TCTL-Net: Template-free Color Transfer Learning for Self-Attention Driven Underwater Image Enhancement

 

Kunqian Li1, Hongtao Fan1, Qi Qi2*, Chi Yan1, Kun Sun3, Q. M. Jonathan Wu4

1College of Engineering, Ocean University of China

2School of Information and Control Engineering, Qingdao University of Technology

3School of Computer Science, China University of Geosciences

4Department of Electrical and Computer Engineering, University of Windsor

 

Abstract

    Vision is an important source of information for underwater observations, but underwater images commonly suffer severe visual degradation due to the complexity of the underwater imaging environment and wavelength-dependent absorption effects. There is an urgent need for underwater image enhancement techniques to improve the visual quality of underwater images. Due to the scarcity of high-quality paired training samples, underwater image enhancement based on deep learning has never achieved success similar to other vision tasks. Instead of learning complicated distortion-to-clear mappings with deep networks, we design a template-free color transfer learning framework for predicting transfer parameters, which are more easily captured and described. In addition, we add attention-driven modules to learn differentiated transfer parameters for more flexible and robust enhancement. We verify the effectiveness of our method on multiple publicly available datasets and show its efficiency in enhancing high-resolution images.

 

Supplementary Material                 code

 

Highlights

  1. We re-formulate color transfer and incorporate it into a deep-learning framework for underwater image enhancement, which does not require any candidate templates in the test stage (i.e., the target or reference images in image color transfer).

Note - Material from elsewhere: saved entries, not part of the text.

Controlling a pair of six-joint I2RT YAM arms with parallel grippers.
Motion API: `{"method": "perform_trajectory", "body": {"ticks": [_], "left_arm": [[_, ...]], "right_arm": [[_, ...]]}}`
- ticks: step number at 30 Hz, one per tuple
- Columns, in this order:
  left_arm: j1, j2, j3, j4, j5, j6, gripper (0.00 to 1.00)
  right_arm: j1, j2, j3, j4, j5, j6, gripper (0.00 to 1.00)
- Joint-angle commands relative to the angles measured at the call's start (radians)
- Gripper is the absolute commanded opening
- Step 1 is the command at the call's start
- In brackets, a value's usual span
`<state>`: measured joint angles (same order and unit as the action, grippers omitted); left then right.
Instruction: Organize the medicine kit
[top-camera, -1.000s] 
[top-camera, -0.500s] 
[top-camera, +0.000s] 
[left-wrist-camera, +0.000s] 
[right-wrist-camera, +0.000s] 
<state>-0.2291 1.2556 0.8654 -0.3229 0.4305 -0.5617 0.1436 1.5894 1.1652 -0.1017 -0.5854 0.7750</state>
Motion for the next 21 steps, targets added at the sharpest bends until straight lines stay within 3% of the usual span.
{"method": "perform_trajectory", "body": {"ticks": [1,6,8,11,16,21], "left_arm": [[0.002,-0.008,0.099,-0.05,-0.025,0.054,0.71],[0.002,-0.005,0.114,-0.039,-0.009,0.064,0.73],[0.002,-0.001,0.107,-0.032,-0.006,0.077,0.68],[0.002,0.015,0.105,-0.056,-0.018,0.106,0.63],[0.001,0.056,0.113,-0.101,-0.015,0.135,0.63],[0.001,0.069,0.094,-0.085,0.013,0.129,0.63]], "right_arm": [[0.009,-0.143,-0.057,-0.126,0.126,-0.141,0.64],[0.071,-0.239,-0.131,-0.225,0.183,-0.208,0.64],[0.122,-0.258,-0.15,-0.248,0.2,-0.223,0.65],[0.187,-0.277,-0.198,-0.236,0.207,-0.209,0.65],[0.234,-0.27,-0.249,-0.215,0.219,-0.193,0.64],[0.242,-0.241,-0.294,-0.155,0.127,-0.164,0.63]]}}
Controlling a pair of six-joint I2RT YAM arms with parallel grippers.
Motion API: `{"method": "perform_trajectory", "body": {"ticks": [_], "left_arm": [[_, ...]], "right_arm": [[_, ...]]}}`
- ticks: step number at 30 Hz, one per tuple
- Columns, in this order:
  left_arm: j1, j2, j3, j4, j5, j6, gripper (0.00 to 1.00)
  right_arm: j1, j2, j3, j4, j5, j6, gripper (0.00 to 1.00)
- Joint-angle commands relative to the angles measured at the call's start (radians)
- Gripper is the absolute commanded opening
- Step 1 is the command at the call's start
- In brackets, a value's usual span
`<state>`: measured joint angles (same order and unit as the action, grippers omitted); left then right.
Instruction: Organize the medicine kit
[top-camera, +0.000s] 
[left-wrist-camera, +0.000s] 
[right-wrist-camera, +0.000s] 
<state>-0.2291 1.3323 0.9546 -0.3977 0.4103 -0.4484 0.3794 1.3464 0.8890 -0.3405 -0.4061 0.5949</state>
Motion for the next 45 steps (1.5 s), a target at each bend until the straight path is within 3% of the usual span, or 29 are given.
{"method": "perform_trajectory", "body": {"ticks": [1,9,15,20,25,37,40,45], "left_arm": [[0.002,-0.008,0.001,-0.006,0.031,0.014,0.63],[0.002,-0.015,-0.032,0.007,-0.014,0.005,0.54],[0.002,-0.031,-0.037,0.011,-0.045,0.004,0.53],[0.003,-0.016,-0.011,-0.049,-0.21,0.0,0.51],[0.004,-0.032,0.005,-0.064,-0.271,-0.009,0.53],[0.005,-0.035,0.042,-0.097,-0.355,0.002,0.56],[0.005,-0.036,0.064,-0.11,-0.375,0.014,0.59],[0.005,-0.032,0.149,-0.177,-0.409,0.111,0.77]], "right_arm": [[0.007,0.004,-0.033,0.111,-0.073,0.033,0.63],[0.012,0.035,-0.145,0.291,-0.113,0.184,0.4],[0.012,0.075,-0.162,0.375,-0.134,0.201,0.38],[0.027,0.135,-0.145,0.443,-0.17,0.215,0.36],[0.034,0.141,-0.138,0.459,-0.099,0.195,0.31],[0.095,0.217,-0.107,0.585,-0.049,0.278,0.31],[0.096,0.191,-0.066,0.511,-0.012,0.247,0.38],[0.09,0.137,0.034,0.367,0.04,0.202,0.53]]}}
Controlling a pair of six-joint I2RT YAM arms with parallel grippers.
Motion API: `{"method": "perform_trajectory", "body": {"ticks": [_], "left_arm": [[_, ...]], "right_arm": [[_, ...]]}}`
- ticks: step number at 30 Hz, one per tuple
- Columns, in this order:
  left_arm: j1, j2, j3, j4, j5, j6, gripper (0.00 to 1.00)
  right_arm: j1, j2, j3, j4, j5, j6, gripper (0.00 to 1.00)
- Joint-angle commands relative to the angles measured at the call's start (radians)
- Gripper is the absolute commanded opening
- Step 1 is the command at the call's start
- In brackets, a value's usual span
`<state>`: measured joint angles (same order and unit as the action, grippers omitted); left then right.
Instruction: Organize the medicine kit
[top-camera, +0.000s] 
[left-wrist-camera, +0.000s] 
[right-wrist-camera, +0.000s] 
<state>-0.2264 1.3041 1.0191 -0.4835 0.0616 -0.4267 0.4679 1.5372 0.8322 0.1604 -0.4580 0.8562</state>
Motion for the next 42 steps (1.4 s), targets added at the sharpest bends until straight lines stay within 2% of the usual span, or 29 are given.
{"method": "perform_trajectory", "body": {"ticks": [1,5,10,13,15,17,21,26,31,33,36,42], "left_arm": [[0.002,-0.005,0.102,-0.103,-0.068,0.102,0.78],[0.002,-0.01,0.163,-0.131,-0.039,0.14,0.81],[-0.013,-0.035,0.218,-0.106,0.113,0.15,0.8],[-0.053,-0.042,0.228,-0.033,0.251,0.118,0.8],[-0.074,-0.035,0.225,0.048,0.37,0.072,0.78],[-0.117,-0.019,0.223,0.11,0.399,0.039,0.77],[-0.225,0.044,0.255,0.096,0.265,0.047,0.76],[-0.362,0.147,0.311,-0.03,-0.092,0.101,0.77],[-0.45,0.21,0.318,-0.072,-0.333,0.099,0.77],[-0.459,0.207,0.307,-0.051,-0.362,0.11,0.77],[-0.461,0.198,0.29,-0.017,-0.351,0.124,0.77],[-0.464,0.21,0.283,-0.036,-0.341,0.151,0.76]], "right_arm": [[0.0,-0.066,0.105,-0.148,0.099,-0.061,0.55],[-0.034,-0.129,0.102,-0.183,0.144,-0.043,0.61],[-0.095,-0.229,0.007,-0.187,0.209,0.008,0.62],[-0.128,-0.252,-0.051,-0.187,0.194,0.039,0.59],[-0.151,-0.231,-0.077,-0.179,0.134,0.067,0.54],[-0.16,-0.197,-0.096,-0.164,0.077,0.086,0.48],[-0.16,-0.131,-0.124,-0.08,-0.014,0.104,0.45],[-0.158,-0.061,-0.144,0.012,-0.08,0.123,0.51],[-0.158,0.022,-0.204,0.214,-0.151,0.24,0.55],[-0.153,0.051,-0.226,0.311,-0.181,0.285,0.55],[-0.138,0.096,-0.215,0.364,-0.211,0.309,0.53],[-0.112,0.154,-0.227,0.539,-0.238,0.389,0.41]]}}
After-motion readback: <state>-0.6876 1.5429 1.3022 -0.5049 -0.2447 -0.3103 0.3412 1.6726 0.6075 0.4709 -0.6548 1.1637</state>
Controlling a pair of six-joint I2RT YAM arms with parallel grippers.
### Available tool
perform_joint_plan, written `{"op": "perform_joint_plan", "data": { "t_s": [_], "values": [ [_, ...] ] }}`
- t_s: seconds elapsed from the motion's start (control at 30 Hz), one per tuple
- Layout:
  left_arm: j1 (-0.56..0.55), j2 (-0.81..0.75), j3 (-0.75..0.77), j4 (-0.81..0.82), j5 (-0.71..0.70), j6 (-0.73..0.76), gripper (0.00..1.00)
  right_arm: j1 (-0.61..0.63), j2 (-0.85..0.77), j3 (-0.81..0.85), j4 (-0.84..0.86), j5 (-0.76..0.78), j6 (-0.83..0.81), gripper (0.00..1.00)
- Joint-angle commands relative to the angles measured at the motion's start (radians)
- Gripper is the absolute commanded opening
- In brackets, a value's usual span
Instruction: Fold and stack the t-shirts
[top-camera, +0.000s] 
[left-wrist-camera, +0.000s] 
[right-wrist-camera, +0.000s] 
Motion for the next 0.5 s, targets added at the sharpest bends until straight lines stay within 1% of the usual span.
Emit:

  2. We propose to use self-attention and introduce lightness (L*) channel fusion for joint attention guidance to address color degradation perception. By further dividing the transfer parameter prediction into basic ones for the whole channel and biased parameter matrices for local regions, our approach enables differentiated enhancements for regions with diverse and uneven degradation.

  3. Unlike traditional deep UIE models, which have to sacrifice output resolution to overcome computational power and space barriers, TCTL-Net has better compatibility with high-resolution images. By using basic transfer parameters as robust global guidance, TCTL-Net only needs to predict low-resolution biased transfer parameter matrices in order to generate region-wise differentiated enhancement without sacrificing output resolution.


Overall Architecture

 

 

Fig 1. The overall architecture of TCTL-Net. TCTL-Net is designed as an end-to-end training framework that unifies the prediction of color transfer parameters and in-network color transfer-based enhancement into a single network. The parameter prediction modules consist of one primary branch for predicting the basic transfer parameter matrix and three lateral branches for predicting biased transfer parameter matrices of channels L*, a*, and b* respectively. The in-network color transfer module uses the predicted results to provide pixel-wise differentiated enhancement.

 

 


Results

 

 

Fig. 2. The visual comparison of enhancements on the images of the SQUID dataset. From left to right, (a) the raw images of SQUID from four dive sites, their enhancements with (b) Water-Net, (c) Ucolor, (d) UICoE-Net, (e) LCL-Net and (f) the proposed TCTL-Net are presented, respectively.

 

 

Fig. 3. The 3D models reconstructed from raw underwater images and enhanced underwater images using TCTL-Net. (a) is an example of the raw image from the Sea-thru dataset; (b) and (c) are the local perspectives of 3D models reconstructed using the raw underwater images like (a); (d) is the enhancement of (a) generated by the proposed TCTL-Net; (e) and (f) are the local perspectives of 3D models reconstructed using the enhanced underwater images of TCTL-Net. The size of the images used for 3D reconstruction is 1962 × 1310.